From the entries below, copy exactly the lines from the one that contains "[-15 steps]" through the one that contains "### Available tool", both included, and only those.

- Opening Delimiter -

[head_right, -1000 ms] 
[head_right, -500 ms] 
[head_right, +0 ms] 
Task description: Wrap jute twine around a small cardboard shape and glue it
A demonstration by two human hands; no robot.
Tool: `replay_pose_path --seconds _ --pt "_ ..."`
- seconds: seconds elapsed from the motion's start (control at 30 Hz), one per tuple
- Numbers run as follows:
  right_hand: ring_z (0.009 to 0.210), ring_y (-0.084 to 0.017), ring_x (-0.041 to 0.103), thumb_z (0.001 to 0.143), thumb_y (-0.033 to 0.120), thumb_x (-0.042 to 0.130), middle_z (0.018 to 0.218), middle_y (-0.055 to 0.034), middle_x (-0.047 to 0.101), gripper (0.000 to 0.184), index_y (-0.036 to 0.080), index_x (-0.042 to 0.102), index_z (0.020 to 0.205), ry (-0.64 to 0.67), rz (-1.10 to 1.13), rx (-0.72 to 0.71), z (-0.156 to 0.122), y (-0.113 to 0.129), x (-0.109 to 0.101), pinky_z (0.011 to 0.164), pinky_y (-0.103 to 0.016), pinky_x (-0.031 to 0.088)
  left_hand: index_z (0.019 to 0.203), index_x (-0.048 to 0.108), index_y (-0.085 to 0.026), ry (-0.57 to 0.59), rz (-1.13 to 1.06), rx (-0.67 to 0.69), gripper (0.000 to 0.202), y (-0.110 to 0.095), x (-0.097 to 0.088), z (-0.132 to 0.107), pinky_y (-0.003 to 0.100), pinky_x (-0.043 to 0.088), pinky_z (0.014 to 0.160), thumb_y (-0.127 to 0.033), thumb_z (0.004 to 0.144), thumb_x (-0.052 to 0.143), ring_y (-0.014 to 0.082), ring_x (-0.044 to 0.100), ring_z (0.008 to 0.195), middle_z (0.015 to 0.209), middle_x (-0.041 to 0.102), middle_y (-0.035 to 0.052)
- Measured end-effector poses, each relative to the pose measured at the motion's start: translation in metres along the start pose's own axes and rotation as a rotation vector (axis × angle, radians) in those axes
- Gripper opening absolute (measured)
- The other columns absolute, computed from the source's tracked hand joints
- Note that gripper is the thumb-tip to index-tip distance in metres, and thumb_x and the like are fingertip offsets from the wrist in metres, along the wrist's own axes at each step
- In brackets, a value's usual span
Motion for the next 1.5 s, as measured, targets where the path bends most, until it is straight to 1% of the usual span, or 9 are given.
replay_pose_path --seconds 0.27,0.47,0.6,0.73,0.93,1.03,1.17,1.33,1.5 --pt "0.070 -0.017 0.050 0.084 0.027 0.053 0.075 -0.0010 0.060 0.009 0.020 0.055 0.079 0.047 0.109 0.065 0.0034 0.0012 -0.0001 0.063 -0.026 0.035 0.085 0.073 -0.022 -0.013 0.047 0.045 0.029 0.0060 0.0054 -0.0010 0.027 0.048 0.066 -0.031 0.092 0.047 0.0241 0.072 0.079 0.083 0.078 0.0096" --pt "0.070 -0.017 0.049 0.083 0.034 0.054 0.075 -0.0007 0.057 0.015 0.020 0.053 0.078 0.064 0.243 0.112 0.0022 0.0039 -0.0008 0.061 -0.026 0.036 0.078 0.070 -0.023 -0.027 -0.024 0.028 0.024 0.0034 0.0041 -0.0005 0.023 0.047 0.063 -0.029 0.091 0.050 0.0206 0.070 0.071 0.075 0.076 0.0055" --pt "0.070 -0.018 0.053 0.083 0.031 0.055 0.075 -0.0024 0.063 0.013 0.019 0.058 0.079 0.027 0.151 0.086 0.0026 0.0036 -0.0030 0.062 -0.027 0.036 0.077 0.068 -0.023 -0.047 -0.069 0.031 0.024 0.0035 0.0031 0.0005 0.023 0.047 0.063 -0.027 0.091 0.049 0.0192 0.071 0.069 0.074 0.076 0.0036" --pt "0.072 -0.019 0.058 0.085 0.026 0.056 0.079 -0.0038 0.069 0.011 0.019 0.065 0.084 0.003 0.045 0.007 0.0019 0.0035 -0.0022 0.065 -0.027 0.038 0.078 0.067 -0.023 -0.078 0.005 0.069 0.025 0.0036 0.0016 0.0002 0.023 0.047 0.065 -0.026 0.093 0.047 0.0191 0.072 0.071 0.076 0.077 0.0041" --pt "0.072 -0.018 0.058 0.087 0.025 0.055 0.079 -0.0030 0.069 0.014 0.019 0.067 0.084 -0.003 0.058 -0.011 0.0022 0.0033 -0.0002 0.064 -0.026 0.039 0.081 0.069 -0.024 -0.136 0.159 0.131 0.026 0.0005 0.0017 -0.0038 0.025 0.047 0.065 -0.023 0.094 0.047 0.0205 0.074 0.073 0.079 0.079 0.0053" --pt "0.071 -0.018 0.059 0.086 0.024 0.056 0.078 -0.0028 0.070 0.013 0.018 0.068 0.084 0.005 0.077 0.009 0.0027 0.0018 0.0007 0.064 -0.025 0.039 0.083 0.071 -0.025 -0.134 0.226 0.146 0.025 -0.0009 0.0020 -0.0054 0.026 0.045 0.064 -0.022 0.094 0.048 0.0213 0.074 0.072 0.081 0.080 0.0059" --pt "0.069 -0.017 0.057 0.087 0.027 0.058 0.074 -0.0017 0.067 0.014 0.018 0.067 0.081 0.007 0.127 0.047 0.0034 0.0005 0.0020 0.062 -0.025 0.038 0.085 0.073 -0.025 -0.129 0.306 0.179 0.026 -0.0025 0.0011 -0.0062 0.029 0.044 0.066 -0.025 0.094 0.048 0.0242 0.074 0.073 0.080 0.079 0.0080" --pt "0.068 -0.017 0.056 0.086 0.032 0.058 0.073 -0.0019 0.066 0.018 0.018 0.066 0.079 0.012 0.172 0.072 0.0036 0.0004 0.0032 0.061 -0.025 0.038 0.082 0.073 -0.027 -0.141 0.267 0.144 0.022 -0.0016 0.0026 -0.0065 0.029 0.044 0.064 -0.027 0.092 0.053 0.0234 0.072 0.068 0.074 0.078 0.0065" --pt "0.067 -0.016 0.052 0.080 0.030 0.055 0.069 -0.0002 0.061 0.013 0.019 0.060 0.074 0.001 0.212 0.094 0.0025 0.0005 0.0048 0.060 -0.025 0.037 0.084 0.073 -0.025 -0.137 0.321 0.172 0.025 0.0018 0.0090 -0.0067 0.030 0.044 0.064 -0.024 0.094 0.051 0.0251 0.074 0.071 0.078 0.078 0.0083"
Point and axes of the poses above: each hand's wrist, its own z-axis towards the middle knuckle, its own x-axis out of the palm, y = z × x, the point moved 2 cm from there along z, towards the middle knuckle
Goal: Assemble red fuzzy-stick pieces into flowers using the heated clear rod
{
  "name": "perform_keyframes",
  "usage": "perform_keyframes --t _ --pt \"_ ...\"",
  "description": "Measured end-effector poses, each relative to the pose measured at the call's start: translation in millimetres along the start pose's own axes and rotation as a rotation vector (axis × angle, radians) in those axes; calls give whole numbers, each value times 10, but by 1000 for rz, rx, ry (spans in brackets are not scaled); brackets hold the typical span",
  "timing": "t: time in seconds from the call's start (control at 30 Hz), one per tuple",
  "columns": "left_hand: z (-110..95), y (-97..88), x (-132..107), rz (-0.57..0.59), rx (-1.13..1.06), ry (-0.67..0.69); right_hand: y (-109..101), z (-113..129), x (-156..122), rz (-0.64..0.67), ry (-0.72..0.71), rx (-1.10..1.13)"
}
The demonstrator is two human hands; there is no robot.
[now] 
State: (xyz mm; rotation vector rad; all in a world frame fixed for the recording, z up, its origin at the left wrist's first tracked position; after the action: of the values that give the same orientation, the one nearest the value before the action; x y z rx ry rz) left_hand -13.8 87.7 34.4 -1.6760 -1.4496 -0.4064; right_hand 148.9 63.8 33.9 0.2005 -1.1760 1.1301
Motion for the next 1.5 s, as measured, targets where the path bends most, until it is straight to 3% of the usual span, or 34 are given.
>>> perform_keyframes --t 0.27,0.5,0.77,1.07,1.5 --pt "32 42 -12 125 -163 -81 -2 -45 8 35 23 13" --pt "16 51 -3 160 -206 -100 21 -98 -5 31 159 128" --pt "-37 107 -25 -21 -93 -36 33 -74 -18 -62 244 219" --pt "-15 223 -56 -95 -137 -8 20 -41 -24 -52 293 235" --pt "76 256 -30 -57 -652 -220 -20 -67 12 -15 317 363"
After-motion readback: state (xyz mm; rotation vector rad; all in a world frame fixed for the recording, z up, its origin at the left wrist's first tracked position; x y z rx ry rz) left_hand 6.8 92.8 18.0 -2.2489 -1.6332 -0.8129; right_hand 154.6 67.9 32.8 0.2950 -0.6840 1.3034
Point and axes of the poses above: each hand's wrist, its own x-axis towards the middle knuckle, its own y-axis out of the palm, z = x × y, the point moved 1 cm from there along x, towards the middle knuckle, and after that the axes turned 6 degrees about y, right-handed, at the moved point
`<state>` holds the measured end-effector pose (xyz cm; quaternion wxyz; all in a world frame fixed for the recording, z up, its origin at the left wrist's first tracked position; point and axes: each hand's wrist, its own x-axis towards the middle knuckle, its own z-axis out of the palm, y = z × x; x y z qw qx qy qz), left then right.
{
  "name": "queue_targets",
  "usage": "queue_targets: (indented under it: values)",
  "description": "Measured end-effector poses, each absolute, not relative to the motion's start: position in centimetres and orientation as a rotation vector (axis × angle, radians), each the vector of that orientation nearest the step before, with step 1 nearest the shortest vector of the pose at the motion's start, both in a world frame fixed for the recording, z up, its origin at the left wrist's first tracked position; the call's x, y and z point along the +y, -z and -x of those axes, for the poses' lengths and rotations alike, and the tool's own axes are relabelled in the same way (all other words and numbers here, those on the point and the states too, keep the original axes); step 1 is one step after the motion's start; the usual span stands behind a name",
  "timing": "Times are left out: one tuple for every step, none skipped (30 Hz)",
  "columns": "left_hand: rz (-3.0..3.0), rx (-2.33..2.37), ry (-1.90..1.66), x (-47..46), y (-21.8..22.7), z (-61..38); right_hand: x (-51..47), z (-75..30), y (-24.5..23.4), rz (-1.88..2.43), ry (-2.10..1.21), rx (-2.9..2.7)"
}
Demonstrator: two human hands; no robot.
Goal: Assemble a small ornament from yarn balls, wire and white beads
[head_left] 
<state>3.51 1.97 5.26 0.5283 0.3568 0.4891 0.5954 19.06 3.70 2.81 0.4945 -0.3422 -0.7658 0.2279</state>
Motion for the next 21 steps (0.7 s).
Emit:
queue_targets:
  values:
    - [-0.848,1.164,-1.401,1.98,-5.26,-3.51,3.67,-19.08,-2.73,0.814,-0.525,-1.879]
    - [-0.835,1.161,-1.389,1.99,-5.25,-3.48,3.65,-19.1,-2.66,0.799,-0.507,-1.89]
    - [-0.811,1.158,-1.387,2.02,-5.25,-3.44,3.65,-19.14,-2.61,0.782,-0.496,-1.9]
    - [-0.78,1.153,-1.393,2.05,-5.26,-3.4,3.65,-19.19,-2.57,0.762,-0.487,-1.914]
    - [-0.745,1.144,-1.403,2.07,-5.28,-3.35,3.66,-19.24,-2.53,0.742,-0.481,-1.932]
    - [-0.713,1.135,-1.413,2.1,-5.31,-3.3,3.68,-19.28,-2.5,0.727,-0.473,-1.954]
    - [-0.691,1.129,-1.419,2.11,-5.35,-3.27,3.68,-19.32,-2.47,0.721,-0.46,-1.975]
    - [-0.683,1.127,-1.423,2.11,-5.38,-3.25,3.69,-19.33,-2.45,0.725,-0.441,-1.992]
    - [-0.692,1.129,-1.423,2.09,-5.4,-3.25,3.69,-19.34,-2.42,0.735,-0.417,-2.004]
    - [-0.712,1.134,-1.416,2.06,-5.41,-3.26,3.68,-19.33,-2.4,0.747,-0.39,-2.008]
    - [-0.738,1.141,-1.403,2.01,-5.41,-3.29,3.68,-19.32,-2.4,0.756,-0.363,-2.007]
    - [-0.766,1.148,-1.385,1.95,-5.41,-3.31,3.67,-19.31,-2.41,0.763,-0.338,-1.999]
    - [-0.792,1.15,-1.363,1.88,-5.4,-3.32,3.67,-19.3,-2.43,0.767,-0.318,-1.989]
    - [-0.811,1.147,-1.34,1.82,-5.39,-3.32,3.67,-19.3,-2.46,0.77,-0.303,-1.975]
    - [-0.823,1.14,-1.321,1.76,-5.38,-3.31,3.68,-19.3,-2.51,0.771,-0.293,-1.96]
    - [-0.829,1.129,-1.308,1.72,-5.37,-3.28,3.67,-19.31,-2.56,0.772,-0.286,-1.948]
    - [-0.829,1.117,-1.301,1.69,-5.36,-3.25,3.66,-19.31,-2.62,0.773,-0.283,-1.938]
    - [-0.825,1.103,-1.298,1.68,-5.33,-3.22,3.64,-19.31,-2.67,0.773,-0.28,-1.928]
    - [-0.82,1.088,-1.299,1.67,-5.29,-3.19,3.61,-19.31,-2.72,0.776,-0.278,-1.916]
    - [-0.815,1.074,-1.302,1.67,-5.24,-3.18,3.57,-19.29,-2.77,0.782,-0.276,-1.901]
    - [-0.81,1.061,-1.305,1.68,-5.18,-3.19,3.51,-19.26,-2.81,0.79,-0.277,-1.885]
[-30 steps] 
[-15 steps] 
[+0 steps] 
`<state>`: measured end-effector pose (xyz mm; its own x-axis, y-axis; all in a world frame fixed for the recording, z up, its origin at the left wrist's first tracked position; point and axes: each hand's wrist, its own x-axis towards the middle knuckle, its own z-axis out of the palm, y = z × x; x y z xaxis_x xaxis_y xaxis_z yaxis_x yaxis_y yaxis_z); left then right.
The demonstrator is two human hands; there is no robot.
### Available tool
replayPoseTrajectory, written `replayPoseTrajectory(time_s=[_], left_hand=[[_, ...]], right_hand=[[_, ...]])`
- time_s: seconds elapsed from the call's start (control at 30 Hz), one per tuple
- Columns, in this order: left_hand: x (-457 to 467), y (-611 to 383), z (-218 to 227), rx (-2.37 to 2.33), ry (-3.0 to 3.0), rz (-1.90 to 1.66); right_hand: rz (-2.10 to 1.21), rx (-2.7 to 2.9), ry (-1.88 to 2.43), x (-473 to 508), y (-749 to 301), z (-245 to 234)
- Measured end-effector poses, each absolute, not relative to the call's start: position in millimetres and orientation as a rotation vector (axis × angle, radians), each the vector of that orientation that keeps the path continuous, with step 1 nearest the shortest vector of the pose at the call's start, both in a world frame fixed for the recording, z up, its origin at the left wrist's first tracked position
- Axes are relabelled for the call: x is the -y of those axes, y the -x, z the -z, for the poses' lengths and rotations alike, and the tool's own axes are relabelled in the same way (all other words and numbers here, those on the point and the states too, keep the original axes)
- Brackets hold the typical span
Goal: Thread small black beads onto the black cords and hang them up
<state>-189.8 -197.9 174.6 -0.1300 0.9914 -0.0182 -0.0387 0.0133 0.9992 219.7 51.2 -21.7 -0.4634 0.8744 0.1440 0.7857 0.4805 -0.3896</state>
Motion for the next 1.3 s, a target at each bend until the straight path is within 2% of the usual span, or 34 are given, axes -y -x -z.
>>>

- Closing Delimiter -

» **Answer to the exercise**:
[-15 steps] 
[+0 steps] 
`<state>`: measured end-effector pose (xyz mm; its own x-axis, y-axis; all in a world frame fixed for the recording, z up, its origin at the left wrist's first tracked position; point and axes: each hand's wrist, its own x-axis towards the middle knuckle, its own z-axis out of the palm, y = z × x; x y z xaxis_x xaxis_y xaxis_z yaxis_x yaxis_y yaxis_z); left then right.
The demonstrator is two human hands; there is no robot.
### Available tool

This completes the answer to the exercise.